Your output should be the lines below from the one with "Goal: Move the" through the one with "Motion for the", copied exactly, pictures excluded.

★ ★ ★ ★ ★ ★ ★

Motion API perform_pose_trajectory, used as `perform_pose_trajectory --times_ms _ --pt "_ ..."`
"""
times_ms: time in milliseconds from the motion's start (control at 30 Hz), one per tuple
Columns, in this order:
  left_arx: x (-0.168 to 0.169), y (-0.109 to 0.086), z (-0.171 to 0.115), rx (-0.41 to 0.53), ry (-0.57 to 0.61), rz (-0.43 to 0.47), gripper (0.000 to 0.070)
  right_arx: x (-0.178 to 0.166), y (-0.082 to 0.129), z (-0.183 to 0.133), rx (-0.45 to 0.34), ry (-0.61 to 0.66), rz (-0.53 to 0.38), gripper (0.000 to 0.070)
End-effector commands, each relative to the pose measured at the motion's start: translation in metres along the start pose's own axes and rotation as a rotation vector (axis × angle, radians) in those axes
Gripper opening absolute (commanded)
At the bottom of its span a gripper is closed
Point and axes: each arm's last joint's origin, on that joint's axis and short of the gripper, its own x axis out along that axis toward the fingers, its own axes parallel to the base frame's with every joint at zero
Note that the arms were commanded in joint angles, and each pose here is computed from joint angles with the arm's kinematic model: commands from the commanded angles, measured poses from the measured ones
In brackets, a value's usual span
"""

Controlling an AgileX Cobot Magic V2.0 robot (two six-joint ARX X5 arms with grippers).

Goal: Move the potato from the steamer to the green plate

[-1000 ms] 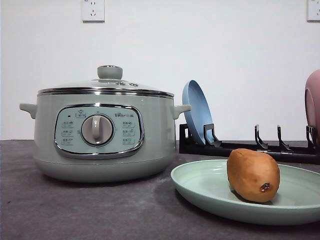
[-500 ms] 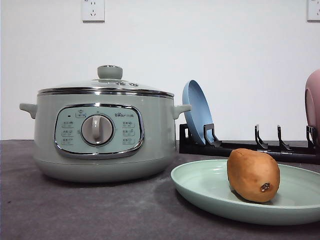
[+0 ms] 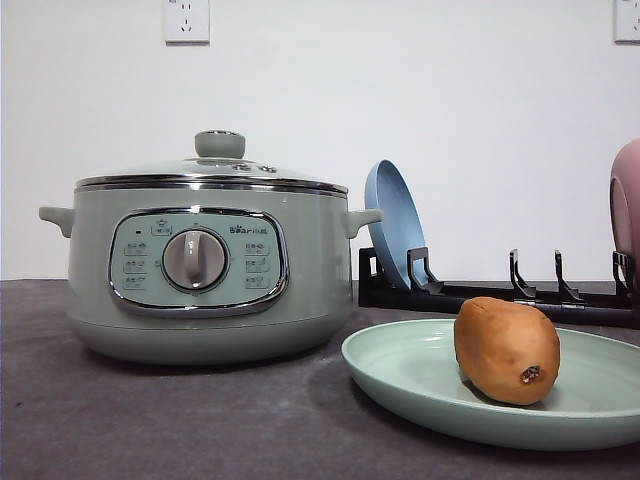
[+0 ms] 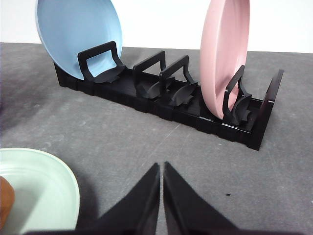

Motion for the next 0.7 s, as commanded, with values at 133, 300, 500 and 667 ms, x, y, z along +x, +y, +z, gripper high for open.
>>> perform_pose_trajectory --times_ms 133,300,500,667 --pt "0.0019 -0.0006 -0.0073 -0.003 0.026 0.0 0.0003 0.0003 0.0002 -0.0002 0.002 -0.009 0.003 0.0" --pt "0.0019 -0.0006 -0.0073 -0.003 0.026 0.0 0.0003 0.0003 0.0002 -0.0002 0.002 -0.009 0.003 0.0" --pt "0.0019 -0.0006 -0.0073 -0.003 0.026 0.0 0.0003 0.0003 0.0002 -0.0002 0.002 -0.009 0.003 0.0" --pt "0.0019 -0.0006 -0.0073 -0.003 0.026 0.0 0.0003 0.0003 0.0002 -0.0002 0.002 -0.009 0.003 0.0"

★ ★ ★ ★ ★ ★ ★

- [OUTPUT FOR THIS EXERCISE]:
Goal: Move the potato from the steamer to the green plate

[-1000 ms] 
[-500 ms] 
[+0 ms] 
[+0 ms] 

Motion for the next 0.7 s, as commanded, with values at 133, 300, 500 and 667 ms, x, y, z along +x, +y, +z, gripper high for open.

The exercise calls for nothing more than this answer.